» **What you should do**:
Look through the entries. Copy each line that has the word "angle".

[Stored data]
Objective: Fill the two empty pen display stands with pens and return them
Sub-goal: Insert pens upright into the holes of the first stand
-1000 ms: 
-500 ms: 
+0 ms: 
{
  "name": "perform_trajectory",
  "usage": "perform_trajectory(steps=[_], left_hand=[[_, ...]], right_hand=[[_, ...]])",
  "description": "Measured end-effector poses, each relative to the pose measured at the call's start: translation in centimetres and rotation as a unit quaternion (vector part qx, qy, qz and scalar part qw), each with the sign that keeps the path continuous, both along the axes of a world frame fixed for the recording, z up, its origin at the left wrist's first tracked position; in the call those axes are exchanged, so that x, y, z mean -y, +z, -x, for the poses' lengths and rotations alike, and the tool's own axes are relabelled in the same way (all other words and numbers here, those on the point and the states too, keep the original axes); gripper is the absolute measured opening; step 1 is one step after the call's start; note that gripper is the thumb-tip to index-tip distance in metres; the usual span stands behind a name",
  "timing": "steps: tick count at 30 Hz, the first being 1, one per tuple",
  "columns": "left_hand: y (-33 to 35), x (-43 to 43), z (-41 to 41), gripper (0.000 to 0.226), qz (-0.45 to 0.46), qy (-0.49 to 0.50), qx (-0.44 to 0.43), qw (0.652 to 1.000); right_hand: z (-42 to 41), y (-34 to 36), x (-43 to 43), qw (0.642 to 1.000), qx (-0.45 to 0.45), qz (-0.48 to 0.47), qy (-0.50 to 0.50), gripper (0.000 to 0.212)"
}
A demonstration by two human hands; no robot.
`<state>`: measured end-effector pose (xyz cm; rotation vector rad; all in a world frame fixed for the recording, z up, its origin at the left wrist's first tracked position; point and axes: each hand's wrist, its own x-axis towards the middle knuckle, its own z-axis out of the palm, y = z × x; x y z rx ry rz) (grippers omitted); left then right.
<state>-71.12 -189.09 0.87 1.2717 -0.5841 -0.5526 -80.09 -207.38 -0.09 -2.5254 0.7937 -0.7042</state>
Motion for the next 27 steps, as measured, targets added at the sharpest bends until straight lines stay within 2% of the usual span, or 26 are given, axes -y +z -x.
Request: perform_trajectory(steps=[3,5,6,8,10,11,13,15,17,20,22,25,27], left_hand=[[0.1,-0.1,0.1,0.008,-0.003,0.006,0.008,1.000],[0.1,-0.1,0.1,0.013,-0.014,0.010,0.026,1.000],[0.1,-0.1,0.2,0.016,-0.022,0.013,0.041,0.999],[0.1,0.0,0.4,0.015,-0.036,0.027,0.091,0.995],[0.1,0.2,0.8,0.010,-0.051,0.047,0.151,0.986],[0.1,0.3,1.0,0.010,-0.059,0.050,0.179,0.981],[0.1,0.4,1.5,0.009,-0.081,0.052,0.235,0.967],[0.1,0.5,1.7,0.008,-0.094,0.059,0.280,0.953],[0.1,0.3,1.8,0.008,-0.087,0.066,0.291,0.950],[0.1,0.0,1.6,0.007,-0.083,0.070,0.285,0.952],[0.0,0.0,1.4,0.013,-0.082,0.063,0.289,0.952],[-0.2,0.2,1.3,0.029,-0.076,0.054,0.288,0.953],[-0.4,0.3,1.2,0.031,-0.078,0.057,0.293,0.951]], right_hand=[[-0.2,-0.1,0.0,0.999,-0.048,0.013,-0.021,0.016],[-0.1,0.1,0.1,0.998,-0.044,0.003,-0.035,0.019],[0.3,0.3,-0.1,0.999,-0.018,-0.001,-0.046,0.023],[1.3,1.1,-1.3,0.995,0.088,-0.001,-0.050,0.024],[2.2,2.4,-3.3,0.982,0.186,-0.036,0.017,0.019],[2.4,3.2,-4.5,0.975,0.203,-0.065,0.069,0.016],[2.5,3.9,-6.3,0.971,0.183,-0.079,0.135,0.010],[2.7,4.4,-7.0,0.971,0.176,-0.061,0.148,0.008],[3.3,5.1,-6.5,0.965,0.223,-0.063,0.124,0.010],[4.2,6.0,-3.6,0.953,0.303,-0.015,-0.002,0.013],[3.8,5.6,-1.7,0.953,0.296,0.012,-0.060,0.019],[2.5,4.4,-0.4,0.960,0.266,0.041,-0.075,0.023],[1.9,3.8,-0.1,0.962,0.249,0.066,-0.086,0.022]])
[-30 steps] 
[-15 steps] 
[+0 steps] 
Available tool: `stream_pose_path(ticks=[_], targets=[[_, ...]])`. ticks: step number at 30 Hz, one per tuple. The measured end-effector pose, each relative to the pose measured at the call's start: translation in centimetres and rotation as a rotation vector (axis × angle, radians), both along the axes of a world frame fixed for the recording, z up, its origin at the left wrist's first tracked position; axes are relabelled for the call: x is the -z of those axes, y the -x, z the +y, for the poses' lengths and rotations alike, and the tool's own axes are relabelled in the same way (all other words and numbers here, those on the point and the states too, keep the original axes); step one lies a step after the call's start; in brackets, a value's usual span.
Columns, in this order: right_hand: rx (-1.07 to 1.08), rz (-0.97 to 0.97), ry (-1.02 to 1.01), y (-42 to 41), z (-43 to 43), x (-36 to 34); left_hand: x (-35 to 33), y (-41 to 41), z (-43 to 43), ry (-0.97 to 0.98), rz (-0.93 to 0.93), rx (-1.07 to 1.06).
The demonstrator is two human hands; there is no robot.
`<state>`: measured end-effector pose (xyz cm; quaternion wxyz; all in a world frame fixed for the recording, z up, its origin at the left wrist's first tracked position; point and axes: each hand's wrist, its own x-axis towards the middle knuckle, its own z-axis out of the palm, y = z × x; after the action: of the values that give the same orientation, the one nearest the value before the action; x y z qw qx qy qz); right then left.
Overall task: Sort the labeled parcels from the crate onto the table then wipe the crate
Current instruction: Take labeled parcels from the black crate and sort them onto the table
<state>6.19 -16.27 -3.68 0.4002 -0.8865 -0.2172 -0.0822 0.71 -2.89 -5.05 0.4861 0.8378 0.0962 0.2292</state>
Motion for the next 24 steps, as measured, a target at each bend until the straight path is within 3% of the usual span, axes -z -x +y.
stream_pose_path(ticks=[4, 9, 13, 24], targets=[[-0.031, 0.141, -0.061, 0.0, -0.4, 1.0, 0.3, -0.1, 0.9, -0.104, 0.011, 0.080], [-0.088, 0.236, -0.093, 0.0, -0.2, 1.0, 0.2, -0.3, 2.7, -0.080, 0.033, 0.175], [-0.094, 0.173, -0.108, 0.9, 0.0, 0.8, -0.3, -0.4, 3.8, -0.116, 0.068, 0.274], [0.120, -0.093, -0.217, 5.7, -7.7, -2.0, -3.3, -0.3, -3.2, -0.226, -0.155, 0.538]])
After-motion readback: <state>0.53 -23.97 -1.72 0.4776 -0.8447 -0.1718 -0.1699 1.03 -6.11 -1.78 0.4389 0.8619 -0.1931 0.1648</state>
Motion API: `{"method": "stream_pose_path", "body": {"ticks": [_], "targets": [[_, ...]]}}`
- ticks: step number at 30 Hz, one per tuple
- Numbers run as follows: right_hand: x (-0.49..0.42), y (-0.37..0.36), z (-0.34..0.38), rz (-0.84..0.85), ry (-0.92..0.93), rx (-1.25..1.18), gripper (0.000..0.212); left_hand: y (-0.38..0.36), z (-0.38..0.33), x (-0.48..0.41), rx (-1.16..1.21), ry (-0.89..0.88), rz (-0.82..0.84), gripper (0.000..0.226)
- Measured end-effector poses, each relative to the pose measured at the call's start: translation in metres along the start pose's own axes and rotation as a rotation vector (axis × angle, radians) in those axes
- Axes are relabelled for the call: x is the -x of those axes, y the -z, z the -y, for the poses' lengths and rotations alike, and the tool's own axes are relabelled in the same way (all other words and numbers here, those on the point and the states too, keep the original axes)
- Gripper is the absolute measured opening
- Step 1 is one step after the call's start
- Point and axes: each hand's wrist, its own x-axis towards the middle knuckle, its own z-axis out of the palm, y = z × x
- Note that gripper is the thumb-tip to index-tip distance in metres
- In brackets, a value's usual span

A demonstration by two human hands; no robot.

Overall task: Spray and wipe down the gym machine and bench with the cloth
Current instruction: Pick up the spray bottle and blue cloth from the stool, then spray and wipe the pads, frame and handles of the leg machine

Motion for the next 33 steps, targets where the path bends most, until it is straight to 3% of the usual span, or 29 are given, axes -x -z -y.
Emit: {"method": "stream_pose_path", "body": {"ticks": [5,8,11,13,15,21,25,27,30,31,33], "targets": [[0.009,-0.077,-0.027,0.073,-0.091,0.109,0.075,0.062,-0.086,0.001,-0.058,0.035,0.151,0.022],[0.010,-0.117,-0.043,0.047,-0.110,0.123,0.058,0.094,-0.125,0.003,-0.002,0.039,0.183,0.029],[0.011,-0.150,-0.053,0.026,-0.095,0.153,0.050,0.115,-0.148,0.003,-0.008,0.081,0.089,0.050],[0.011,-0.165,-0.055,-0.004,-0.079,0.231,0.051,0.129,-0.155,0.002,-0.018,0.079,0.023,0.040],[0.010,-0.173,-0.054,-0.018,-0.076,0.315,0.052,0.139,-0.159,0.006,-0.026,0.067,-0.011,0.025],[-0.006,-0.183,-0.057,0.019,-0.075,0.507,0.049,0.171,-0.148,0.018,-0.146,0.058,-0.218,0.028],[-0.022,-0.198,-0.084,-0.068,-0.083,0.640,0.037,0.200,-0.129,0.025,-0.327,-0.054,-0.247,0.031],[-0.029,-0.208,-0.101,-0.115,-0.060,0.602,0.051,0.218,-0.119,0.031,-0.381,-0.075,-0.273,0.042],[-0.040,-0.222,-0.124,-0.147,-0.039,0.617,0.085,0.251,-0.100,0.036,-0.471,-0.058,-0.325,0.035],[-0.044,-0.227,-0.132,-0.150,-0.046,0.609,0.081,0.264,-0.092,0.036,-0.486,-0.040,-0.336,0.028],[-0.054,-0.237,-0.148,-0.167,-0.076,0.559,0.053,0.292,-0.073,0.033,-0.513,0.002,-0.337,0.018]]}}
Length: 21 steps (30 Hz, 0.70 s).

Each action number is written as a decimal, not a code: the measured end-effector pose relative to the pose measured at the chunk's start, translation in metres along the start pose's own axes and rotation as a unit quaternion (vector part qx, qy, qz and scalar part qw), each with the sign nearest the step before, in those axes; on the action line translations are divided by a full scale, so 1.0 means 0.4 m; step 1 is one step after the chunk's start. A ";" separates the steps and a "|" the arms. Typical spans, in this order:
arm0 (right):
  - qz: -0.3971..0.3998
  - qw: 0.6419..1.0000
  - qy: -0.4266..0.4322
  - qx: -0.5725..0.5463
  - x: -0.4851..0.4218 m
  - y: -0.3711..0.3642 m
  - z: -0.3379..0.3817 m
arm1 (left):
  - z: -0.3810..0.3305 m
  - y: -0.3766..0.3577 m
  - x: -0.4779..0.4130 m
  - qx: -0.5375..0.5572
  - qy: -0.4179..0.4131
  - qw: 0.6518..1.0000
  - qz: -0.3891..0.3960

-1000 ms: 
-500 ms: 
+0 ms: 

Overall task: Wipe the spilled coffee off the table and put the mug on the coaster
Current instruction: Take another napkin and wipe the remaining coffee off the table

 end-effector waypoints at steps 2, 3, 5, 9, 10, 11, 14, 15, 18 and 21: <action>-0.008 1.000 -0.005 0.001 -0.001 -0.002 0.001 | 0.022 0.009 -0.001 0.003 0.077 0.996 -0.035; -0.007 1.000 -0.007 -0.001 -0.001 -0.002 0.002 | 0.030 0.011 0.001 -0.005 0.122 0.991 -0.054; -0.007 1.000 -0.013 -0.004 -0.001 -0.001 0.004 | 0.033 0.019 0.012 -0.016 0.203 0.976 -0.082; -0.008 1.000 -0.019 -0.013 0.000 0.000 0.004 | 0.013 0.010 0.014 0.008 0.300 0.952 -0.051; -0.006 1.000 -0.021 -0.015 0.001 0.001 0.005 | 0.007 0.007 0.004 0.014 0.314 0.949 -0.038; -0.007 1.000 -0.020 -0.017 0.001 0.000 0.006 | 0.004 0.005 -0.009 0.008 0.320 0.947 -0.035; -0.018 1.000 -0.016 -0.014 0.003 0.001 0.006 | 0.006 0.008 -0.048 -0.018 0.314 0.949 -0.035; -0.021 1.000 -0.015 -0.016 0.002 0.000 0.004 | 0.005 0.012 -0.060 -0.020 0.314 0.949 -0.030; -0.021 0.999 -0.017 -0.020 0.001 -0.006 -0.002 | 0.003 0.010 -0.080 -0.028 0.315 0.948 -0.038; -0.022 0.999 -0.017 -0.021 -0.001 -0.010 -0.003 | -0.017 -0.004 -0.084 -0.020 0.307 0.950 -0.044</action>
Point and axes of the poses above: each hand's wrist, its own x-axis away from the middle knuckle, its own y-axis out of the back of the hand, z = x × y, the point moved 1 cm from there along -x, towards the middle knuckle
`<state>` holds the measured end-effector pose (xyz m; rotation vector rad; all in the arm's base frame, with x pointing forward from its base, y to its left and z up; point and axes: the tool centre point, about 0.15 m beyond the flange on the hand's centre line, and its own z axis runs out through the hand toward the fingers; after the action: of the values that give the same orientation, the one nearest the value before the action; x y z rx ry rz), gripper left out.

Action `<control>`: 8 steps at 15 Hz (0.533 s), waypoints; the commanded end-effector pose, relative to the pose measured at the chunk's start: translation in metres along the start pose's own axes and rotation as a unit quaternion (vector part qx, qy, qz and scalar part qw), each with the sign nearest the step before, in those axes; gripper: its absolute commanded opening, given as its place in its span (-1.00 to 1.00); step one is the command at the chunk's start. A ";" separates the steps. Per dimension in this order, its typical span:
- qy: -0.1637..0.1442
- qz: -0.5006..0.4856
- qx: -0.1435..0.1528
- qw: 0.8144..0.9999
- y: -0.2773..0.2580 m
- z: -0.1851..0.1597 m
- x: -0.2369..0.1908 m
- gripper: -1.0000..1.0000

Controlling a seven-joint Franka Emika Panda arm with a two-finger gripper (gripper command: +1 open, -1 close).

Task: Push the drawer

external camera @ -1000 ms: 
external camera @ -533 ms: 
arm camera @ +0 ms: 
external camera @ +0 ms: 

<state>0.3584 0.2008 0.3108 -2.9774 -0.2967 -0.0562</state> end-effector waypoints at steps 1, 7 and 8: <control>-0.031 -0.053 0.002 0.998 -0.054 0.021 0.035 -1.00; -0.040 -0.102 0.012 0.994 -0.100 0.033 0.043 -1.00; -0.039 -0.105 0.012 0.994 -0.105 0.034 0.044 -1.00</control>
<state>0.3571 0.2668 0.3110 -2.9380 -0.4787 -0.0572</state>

» **Answer box**:
Available tool: `stream_pose_path(ticks=[_], targets=[[_, ...]])`. ticks: step number at 30 Hz, one per tuple. The measured end-effector pose, each relative to the pose measured at the call's start: translation in centimetres and rotation as a rotation vector (axis × angle, radians), both along the axes of a world frame fixed for the recording, z up, its origin at the left wrist's first tracked position; axes are relabelled for the call: x is the -z of those axes, y the -x, z the +y, for the poses' lengths and rotations alike, and the tool's own axes are relabelled in the same way (all other words and numbers here, those on the point and the states too, keep the original axes); step one lies a step after the call's start; in brackets, a value's usual span.
- Measured end-effector poses, each relative to the pose measured at the call's start: translation in metres along the start pose's own axes and rotation as a rotation vector (axis × angle, radians) in those axes

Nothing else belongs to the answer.